-------- Data segment
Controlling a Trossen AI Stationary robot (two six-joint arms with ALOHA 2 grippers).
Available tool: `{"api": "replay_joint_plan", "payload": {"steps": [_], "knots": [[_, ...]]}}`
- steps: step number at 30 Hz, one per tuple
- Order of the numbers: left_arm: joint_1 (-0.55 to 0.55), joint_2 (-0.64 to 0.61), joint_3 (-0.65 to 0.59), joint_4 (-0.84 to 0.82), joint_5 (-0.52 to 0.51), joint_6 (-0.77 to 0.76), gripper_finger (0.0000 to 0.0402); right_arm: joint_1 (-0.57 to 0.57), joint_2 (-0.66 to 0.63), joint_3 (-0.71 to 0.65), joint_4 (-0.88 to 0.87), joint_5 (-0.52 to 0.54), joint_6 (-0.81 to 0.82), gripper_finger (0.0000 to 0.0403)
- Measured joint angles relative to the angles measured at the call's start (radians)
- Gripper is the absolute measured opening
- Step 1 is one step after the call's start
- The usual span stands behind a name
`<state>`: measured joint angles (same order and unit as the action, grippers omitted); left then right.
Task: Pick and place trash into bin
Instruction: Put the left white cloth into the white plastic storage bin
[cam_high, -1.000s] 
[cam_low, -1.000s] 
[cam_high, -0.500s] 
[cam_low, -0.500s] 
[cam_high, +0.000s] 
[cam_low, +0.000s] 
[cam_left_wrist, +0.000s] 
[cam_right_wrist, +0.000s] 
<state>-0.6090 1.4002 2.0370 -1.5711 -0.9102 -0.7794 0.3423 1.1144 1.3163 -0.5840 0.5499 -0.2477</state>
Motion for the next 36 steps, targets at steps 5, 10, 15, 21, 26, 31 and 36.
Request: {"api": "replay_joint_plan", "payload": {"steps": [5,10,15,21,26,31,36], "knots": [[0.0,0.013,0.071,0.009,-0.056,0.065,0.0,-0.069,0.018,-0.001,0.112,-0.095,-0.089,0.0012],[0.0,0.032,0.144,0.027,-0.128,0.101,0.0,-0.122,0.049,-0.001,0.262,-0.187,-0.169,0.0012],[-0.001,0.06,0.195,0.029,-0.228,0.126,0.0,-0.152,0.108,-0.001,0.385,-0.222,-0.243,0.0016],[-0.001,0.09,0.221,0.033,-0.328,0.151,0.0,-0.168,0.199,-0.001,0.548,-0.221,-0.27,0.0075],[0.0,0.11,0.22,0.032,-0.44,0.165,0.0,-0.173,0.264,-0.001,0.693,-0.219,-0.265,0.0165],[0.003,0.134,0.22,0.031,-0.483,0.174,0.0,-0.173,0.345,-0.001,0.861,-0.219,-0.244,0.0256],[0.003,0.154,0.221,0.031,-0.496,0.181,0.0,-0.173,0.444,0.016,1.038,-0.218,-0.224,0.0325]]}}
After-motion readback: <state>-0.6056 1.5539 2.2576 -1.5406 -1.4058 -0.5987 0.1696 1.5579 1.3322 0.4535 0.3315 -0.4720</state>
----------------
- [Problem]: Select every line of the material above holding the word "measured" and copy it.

- [Answer space]:
- Measured joint angles relative to the angles measured at the call's start (radians)
- Gripper is the absolute measured opening
`<state>`: measured joint angles (same order and unit as the action, grippers omitted); left then right.

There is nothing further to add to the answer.